Ser funcionario no es tan bonito como lo pintan

LADRIC

MORENAS DE PIEL BLANQUITA
Desde
15 Ago 2014
Mensajes
10.698
Reputación
23.959






Lo sé a ciencia cierta porque yo mismo lo soy desde hace unos años, tras pasar por la empresa privada. Suena a tópico, pero cuando uno tiene asegurado un aspecto de su vida (en este caso el laboral), deja de valorarlo como se merece. Ocurre con nuestra familia, con nuestra pareja. Cuando uno es funcionario, da el trabajo por sentado y pierde cierta “hambre” que considero muy necesaria para el día a día: ese repruebo al hijomio del jefe, al pelota del compañero, ese soñar con irse de la empresa y volar muy lejos y mandar a todos a tomar por el ojo ciego; tener el objetivo de aterrizar en un sitio nuevo, con nuevos horizontes y objetivos, o poder dar pasos que te acerquen al sueño que alimenta a muchos: pegar un buen pelotazo con alguna idea novedosa, acabar en una gran empresa que salga a bolsa y te caiga, aunque sea por casualidad, un buen pico.

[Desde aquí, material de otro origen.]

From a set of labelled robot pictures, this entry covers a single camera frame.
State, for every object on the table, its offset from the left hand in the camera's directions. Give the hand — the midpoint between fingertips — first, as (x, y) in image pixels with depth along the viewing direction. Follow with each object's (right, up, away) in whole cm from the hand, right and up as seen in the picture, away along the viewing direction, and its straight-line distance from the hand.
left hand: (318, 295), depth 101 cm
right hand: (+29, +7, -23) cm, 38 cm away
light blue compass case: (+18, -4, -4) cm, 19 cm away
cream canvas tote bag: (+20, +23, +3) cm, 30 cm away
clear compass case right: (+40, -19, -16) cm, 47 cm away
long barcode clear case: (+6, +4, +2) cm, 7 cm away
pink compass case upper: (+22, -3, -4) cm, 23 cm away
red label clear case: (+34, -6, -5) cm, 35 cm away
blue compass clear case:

Como funcionario sabes exactamente qué estarás haciendo, si la salud lo permite, tal día como hoy dentro de cinco, seis o diez años. Sabes que seguirás en esa oficina, en ese escritorio. Sabes incluso en qué bar desayunarás el día 16 de enero de 2040. Sabes exactamente cuánto cobrarás, y te salva del absoluto vacío la tímida motivación del trienio, del sexenio. Vas midiendo el tiempo en base a estos hitos temporales. Años que se marchan como viéndolos desde un tren a toda velocidad y que se traducen en esas rimbombantes (y no tan suculentas) subidas en la nómina. Ves al compañero caradura que pide citas médicas un par de mañanas a la semana y que sin embargo cobra exactamente igual que tú. O a la compañera que aún no sabe manejar el ratón y tiene un uno por ciento de tu rendimiento, pero lleva acumulados cuatro sexenios que se gasta en bisutería y jerséis estridentes.

Con estupor compruebo que, tras la explosión de alegría inicial al conseguir la plaza, la seguridad del funcionariado acaba produciendo monstruos. Siempre me fijo en uno de mis compañeros. Tiene unos cincuenta y cinco años (desde los veinticinco con plaza) y dos hijos estudiando la carrera en otra ciudad. Coincido con el tipo a la entrada y a la salida y en su mero caminar puedo apreciar su total hastío vital. Vive a diez minutos andando de la oficina y sus piernas ya avanzan en modo automático. El mismo camino, las mismas paredes, las mismas tareas, los mismos problemas con la fotocopiadora, prácticamente las mismas caras. Estoy seguro de que ve la vida a cámara rápida, de que no puede creerse que hayan pasado treinta años. A mí mismo me está empezando a ocurrir: no cambia el lugar, pero cambian ligeramente los rostros y los cuerpos. Pasa el verano y las caras vuelven más bronceadas y ligeramente más arrugadas. Esos mismos compañeros te darán la enhorabuena por el nacimiento de tus hijos y el pésame por la fin de tus padres. Así un año tras otro hasta que toque jubilarse.

Todas esas sensaciones puedo apreciarlas solo en su forma de caminar y de hablar. Mi compañero es la definición estándar de funcionario, el ejemplo viviente de lo que provoca vivir cómodamente del Estado. Es un hombre cordial pero de ademanes lentos, que jamás te contará su vida ni quiere saber de la tuya. No sé si es conformista, pero vive en un piso de los ochenta (sin piscina ni jardines comunes), con un pequeño balcón que nadie usa. No sé qué hará allí por las tardes, pero el sueldo tampoco da para grandes dispendios ni locuras (especialmente con dos hijos en la universidad). Lo imagino echando la siesta, mirando luego los programas de la tarde como quien oye llover. Un día y otro, de un cubículo durante las mañanas a otro en las tardes, como la mayor parte de la población, pero sin el sueño de huir que mantiene el fuego encendido. Atrapado en esa realidad vivida a medio gas, como un perro sobrealimentado y aburrido que no sobreviviría ni un día si se le pasara por la cabeza escapar de su amo.

Asumo mi destino y sé que probablemente acabe como él, acomodado, enlentecido, encerrado entre cuatro paredes físicas y mentales, hinchado y pálido como una planta con demasiada agua, acaso matando el gusanillo de la escritura dándomelas de profundo mediante tristes textos en un foro de internet. En definitiva, digiriendo el hastío vital. No negaré que la de funcionario es una vida cómoda, pero también carente de buena parte del sentido que nos mueve.